Ever since doctors helped kill George Washington by bleeding him as a "cure," Americans have looked outside mainstream medicine to maintain their health.
And as authors David and Elizabeth Armstrong point out in "The Great American Medicine Show" (Prentice Hall, $18), when it comes to health fads, there is little new under the sun.
Health evangelists such as Sylvester Graham were pushing bran and fiber before the Civil War. Graham crackers began as a miracle health food. So did peanut butter.
Granola was a hundred years old and largely forgotten when it was revived by the 1960s counterculture.
"Kellogg cereals started out as a small religious health-food firm" affiliated with the Seventh-day Adventist Church, David Armstrong pointed out in a recent visit to Seattle.
Vegetarianism, enthusiasm for exercise, and wars on drugs and alcohol have come and gone like the seasons throughout American history, as have notions of how fat or thin Americans should be.
Illness has been repeatedly tied to sin, diet, poor character, sex (especially masturbation), pessimistic attitudes, and the misalignment of everything from the spine to body fluids.
Billions of dollars have been earned, the Armstrongs point out, in offering alternative remedies ranging from health food to patent medicines to today's vitamins. Supermarket cough syrups laden with alcohol copy a key ingredient present in nostrums over the last 150 years.
Another popular 19th century patent medicine was Dr. Mile's Compound Extract of Tomato. Today it is known as ketchup. (A couple of generations before, tomatoes were believed to be poisonous.)
Pssst! Wanna get rich? Look for such trends to return, or rather increase. Today, Americans spend an estimated $2 billion a year on anti-aging compounds such as skin creams despite government warnings there is little evidence they help. We spend more on health in general than any country in the world.
"These are usually middle-class and upper-middle-class phenomena," Mr. Armstrong said of health crazes. "The baby-boomers remember the alternative remedies of the '60s and they're now approaching middle age. That may refuel interest in all this."
The author said he is not so much disturbed by the American fascination with health alternatives as fascinated by it. Mr. Armstrong, a writer and critic at the San Francisco Examiner (his wife is a historian), himself jogs and is careful about what he eats.
But that doesn't stop him from being amused by our pursuit of healthiness.
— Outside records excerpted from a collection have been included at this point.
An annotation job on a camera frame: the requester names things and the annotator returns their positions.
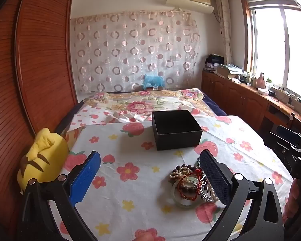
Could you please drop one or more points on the floral blanket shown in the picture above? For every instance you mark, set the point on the floral blanket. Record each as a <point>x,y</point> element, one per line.
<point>130,105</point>

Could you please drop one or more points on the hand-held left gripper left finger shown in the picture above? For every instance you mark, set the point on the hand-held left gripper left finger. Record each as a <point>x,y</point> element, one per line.
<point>85,178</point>

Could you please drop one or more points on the black square box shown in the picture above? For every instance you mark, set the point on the black square box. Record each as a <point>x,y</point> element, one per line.
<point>176,130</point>

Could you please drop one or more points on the dark blue mattress cover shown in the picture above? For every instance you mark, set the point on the dark blue mattress cover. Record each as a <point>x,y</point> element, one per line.
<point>213,105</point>

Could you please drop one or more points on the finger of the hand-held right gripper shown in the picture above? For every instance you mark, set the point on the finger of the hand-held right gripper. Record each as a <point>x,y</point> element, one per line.
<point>288,133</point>

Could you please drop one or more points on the long wooden cabinet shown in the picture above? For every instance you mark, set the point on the long wooden cabinet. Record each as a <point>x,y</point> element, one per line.
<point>240,98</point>

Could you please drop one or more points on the pile of dark clothes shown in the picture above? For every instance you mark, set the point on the pile of dark clothes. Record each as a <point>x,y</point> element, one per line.
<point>214,61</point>

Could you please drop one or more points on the yellow plush toy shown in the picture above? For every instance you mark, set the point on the yellow plush toy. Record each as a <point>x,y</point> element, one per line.
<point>44,155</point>

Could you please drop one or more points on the wooden slatted wardrobe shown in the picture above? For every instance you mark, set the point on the wooden slatted wardrobe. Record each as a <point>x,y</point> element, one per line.
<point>40,67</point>

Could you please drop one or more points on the strawberry print bed sheet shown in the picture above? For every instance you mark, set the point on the strawberry print bed sheet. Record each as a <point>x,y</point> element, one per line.
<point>140,180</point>

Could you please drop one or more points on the wooden-framed window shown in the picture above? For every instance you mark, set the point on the wooden-framed window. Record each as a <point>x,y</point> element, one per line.
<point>278,42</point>

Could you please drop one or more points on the person's right hand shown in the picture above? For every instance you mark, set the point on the person's right hand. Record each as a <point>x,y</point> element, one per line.
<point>294,198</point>

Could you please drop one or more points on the blue plush toy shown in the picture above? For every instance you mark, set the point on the blue plush toy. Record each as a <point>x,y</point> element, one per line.
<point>153,80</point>

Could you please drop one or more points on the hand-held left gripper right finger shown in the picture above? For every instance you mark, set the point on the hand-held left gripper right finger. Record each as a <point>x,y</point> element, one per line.
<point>215,178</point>

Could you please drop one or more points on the pale green jade bangle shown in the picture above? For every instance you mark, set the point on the pale green jade bangle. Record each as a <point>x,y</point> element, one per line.
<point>181,202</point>

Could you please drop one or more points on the sheer circle-patterned curtain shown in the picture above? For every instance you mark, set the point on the sheer circle-patterned curtain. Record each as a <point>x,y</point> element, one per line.
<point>130,55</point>

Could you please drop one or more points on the pink bottle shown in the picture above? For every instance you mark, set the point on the pink bottle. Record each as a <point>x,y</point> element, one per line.
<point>260,80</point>

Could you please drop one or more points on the pale checked window curtain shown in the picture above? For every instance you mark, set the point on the pale checked window curtain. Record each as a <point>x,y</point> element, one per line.
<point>224,25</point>

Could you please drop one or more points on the open cardboard box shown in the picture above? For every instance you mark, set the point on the open cardboard box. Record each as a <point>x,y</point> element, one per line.
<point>228,71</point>

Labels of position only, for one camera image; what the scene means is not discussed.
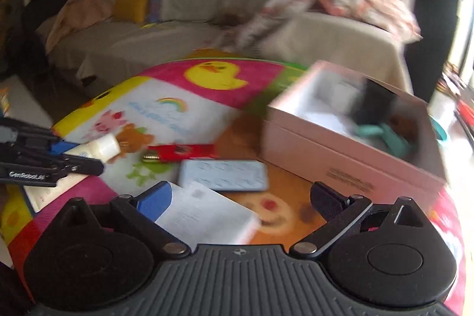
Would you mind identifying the colourful cartoon play mat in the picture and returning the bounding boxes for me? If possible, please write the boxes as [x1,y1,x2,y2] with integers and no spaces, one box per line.
[0,49,467,316]

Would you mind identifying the dark cloth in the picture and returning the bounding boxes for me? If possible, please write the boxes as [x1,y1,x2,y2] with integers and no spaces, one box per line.
[7,0,75,80]

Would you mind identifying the red pocket tool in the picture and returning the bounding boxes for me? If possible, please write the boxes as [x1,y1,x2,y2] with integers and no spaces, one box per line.
[143,143,218,163]

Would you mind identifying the peach blanket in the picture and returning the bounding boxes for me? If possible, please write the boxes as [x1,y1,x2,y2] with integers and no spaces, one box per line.
[46,0,116,54]

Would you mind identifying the pink cardboard box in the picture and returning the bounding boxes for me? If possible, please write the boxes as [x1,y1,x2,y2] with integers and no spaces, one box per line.
[259,60,449,208]

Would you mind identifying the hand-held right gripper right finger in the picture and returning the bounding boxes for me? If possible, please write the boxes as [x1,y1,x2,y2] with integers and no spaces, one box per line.
[289,181,423,259]

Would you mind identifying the white lotion tube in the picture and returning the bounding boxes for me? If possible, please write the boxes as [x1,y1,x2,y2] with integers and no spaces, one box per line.
[65,134,121,163]

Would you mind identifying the teal bowl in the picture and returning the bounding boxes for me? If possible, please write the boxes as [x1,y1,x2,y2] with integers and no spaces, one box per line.
[429,116,451,147]

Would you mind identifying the mint green plastic gadget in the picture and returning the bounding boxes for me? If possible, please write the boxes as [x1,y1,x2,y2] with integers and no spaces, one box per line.
[351,123,420,156]

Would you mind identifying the beige sofa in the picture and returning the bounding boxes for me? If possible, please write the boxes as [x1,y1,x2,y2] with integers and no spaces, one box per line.
[35,0,416,99]

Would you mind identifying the floral blanket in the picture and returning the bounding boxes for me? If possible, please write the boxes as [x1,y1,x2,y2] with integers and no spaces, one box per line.
[214,0,423,56]

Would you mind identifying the yellow cushion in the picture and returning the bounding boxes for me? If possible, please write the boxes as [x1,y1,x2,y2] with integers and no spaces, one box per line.
[113,0,153,24]

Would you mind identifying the white battery charger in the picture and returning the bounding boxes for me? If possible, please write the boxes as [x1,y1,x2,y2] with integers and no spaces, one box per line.
[178,159,270,193]

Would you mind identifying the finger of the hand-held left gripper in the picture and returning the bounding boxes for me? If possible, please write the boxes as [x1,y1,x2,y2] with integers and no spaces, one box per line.
[13,125,81,156]
[0,152,105,177]

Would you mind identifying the black pouch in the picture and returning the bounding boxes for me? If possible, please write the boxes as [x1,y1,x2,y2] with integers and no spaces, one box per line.
[351,77,398,126]

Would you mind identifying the white flat package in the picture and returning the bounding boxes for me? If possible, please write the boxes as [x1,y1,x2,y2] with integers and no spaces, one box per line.
[22,175,90,214]

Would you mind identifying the white product box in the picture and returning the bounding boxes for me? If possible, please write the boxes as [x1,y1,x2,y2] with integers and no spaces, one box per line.
[155,182,260,246]

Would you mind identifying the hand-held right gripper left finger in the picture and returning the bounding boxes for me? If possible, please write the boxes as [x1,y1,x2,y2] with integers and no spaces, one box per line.
[61,181,192,259]
Americans, it appears, are game for just about anything, from wrapping themselves in wet sheets (hydropathy) to cracking spines (osteopathy) to zapping themselves with electricity when it was a newfangled phenomena.
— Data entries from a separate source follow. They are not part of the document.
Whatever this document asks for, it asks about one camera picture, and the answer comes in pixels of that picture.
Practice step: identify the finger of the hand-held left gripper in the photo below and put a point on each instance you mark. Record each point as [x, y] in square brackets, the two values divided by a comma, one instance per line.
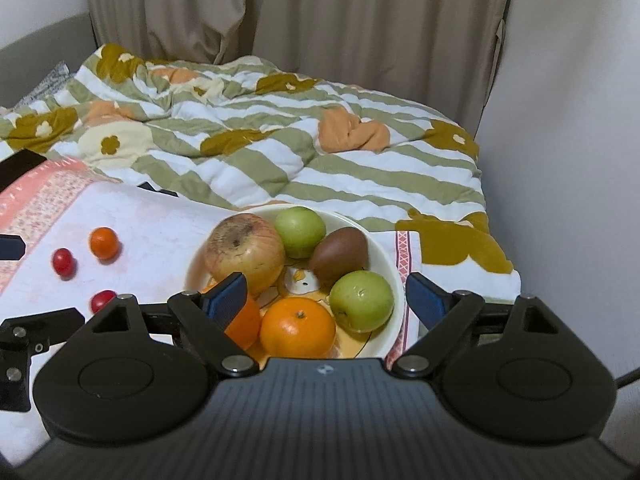
[40, 325]
[11, 248]

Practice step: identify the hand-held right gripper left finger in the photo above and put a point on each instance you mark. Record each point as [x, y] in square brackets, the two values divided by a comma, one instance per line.
[227, 301]

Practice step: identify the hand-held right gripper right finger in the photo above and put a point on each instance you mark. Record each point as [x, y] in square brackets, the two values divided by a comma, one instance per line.
[422, 301]

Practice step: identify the large orange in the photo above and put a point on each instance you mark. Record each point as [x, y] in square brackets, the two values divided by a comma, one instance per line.
[246, 326]
[297, 330]

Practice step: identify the blemished yellow-red apple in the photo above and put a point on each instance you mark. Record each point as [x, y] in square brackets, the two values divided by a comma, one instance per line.
[242, 250]

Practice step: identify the large green jujube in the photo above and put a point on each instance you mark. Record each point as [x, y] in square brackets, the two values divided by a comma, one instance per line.
[361, 301]

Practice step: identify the cream bowl with bear print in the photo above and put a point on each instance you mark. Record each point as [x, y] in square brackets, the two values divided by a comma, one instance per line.
[300, 282]

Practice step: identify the brown kiwi with green sticker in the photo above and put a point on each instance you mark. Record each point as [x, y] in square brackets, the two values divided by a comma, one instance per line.
[337, 257]

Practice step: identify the small green jujube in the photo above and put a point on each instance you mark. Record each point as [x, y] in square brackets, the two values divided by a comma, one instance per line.
[300, 232]

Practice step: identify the small red fruit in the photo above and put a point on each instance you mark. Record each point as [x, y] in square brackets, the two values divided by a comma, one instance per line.
[63, 262]
[101, 301]

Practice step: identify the small orange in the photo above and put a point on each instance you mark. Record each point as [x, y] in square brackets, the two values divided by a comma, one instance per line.
[104, 243]

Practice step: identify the pink floral tablecloth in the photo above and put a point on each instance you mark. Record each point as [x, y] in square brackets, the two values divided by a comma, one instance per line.
[150, 240]

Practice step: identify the green striped floral blanket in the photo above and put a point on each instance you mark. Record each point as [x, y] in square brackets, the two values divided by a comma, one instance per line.
[300, 160]

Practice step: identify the grey patterned pillow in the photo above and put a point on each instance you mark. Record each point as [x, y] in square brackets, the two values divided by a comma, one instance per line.
[52, 77]

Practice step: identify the grey bed headboard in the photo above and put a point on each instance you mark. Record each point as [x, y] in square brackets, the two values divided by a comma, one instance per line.
[45, 45]

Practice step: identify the beige curtain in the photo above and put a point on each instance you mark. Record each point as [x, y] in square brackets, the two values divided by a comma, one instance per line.
[350, 20]
The book's weakness is that it treats each fad as a separate episode and chapter without trying to pull it all together with conclusions about the American character. But when interviewed, Armstrong said such conclusions are plain.
"People want shortcuts," he said.
The book notes that it is only in the last century that conventional doctors have had strict training and professional standards. Their 18th- and 19th-century predecessors inflicted patients with bleeding, leeches, blistering plasters, purges that caused dehydration, mercury-laden medicines that were poisonous, and so on.
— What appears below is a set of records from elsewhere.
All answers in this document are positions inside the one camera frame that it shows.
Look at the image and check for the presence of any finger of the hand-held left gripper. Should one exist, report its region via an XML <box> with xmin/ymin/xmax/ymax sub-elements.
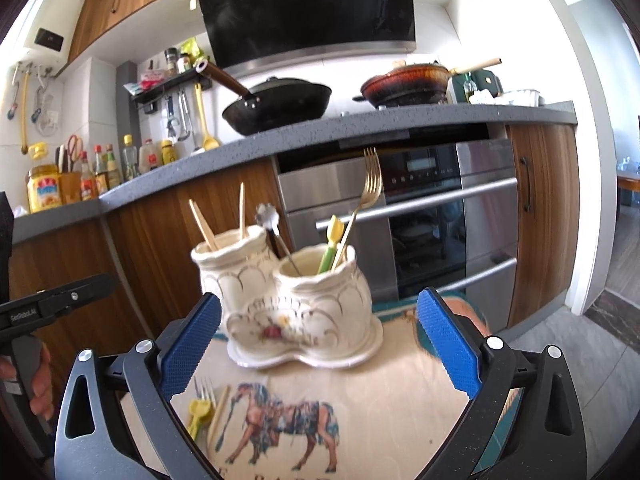
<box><xmin>42</xmin><ymin>274</ymin><xmax>119</xmax><ymax>313</ymax></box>

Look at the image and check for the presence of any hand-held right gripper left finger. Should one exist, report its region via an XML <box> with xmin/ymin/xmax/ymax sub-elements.
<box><xmin>54</xmin><ymin>291</ymin><xmax>223</xmax><ymax>480</ymax></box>

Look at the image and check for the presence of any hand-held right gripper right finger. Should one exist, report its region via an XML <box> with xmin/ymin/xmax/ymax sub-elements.
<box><xmin>415</xmin><ymin>287</ymin><xmax>587</xmax><ymax>480</ymax></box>

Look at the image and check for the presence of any cream ceramic double utensil holder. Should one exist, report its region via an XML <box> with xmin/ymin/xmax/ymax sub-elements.
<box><xmin>191</xmin><ymin>226</ymin><xmax>373</xmax><ymax>362</ymax></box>

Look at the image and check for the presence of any silver flower-ended spoon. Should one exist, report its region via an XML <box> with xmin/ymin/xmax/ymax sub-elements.
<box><xmin>256</xmin><ymin>204</ymin><xmax>302</xmax><ymax>277</ymax></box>

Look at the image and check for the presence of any yellow plastic fork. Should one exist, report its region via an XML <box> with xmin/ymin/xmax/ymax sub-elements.
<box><xmin>326</xmin><ymin>215</ymin><xmax>346</xmax><ymax>262</ymax></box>

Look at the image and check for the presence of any gold metal fork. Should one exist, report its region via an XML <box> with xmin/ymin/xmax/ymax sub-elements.
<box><xmin>332</xmin><ymin>147</ymin><xmax>384</xmax><ymax>271</ymax></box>

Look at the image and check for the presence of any person's left hand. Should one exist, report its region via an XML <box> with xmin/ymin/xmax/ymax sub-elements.
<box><xmin>0</xmin><ymin>346</ymin><xmax>55</xmax><ymax>421</ymax></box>

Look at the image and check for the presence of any wooden corner cabinet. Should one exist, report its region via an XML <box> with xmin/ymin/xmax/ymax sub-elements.
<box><xmin>7</xmin><ymin>215</ymin><xmax>131</xmax><ymax>361</ymax></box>

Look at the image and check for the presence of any wide wooden cabinet door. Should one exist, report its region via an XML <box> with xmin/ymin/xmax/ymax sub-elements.
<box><xmin>105</xmin><ymin>157</ymin><xmax>283</xmax><ymax>341</ymax></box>

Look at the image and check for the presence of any large yellow jar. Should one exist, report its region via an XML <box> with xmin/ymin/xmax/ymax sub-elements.
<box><xmin>27</xmin><ymin>142</ymin><xmax>63</xmax><ymax>213</ymax></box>

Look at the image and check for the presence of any red sauce bottle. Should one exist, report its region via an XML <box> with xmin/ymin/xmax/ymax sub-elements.
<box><xmin>79</xmin><ymin>151</ymin><xmax>98</xmax><ymax>201</ymax></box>

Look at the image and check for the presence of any wooden knife block with scissors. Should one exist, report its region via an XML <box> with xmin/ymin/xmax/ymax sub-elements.
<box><xmin>56</xmin><ymin>135</ymin><xmax>85</xmax><ymax>204</ymax></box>

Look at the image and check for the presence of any printed quilted mat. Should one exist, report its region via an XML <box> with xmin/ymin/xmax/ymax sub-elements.
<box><xmin>117</xmin><ymin>294</ymin><xmax>511</xmax><ymax>480</ymax></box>

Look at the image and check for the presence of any dark sauce bottle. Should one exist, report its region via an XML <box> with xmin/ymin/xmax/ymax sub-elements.
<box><xmin>92</xmin><ymin>145</ymin><xmax>108</xmax><ymax>193</ymax></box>
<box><xmin>105</xmin><ymin>144</ymin><xmax>123</xmax><ymax>190</ymax></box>

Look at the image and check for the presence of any white ceramic saucer tray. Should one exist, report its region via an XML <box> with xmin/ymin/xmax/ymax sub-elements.
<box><xmin>227</xmin><ymin>317</ymin><xmax>385</xmax><ymax>370</ymax></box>

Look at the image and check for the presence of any clear oil bottle yellow cap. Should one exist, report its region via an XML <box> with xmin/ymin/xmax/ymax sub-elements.
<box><xmin>121</xmin><ymin>134</ymin><xmax>141</xmax><ymax>181</ymax></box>

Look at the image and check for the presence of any white bottle red label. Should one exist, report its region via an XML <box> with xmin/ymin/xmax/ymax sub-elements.
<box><xmin>139</xmin><ymin>139</ymin><xmax>161</xmax><ymax>173</ymax></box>

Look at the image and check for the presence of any narrow wooden cabinet door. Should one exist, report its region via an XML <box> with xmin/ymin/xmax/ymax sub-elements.
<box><xmin>506</xmin><ymin>122</ymin><xmax>581</xmax><ymax>333</ymax></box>

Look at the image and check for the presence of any stainless steel oven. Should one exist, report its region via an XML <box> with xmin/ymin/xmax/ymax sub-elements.
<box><xmin>274</xmin><ymin>137</ymin><xmax>521</xmax><ymax>306</ymax></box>

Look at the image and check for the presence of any hanging metal peeler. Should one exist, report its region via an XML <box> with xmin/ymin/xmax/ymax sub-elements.
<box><xmin>165</xmin><ymin>95</ymin><xmax>180</xmax><ymax>141</ymax></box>

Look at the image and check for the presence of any yellow silicone spatula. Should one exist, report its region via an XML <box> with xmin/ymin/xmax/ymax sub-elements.
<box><xmin>191</xmin><ymin>82</ymin><xmax>222</xmax><ymax>153</ymax></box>

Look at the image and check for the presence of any hanging metal ladle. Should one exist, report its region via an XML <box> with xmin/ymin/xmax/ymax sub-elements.
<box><xmin>177</xmin><ymin>91</ymin><xmax>193</xmax><ymax>142</ymax></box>

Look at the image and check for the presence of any grey speckled countertop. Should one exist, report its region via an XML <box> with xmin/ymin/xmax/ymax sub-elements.
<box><xmin>10</xmin><ymin>100</ymin><xmax>578</xmax><ymax>246</ymax></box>

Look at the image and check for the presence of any wooden dining table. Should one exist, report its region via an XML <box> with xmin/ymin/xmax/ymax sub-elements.
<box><xmin>617</xmin><ymin>170</ymin><xmax>640</xmax><ymax>206</ymax></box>

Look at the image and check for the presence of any white dish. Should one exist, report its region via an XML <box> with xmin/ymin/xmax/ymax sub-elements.
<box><xmin>470</xmin><ymin>89</ymin><xmax>542</xmax><ymax>107</ymax></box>

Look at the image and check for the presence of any red frying pan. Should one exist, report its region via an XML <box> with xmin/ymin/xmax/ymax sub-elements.
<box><xmin>352</xmin><ymin>57</ymin><xmax>502</xmax><ymax>110</ymax></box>

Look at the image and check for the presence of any green packet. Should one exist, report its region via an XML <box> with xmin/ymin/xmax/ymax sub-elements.
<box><xmin>180</xmin><ymin>37</ymin><xmax>208</xmax><ymax>61</ymax></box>

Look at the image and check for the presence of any white water heater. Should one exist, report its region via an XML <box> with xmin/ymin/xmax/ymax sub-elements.
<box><xmin>10</xmin><ymin>0</ymin><xmax>90</xmax><ymax>78</ymax></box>

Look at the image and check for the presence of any upper wooden cabinet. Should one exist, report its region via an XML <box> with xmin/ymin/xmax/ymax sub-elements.
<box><xmin>67</xmin><ymin>0</ymin><xmax>197</xmax><ymax>64</ymax></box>

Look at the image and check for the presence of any black range hood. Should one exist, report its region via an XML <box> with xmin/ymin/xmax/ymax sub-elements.
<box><xmin>189</xmin><ymin>0</ymin><xmax>417</xmax><ymax>69</ymax></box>

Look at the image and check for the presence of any black cabinet handle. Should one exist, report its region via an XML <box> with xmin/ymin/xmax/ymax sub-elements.
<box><xmin>519</xmin><ymin>156</ymin><xmax>532</xmax><ymax>213</ymax></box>

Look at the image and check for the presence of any yellow gas hose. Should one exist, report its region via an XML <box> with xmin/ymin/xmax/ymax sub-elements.
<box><xmin>19</xmin><ymin>72</ymin><xmax>30</xmax><ymax>153</ymax></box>

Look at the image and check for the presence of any black wall spice rack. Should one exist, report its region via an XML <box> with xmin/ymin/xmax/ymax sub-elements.
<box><xmin>131</xmin><ymin>67</ymin><xmax>221</xmax><ymax>113</ymax></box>

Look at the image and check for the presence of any black wok with wooden handle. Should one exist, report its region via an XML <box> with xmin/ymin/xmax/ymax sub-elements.
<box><xmin>194</xmin><ymin>57</ymin><xmax>333</xmax><ymax>137</ymax></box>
At the same time, the common diet was wretched, alcohol consumption was enormous, bathing was rare, clothing and beds were often vermin-infested, streets were filthy with manure and mud, and food preservation and water quality was poor. Women were cinched into corsets and straps that could weigh as much as 15 pounds, and men smoked like chimneys. Life expectancy averaged just over 40 years when the nation was founded.
People who preached alternatives found a ready audience. And inevitably, the search for health improvement was answered with showmanship.
"Americans take an idea, thrust it into a commercial context, and then make it into entertainment," Mr. Armstrong said. "Americans like the whole idea of starting over and reinventing yourself."
Many American health gurus were charismatic and, in many ways, fundamentally correct. "They were also eccentric," the author said. "What makes them funny is they're so extreme." Some examples:
In 1837, Boston bakers created a near-riot when meeting to oppose the radical preaching of Sylvester Graham that they put bran back into white bread, which had proven to be a big seller. White bread stayed, so Graham later invented a grainy, tasteless cracker that bears his name. It was refined and sugared after his death into the product we know today. Graham also urged consumption of fruits and vegetables and lectured against tobacco, alcohol, coffee, spices, meat and sex. He died at 57 after a lifetime of ill health.
Seventh-day Adventist founder Ellen White established a health sanitarium that shunned drugs at Battle Creek, Mich., and hired a doctor named John Harvey Kellogg as chief physician. Kellogg invented the corn flake as a breakfast health food, but it sold poorly until an advertising genius named C.W. Post promoted a copy-cat product that was first called Elijah's Manna and then changed to Post Toasties. When Kellogg's younger brother added some sugar to the cardboard-tasting flakes, sales soared for Kellogg as well.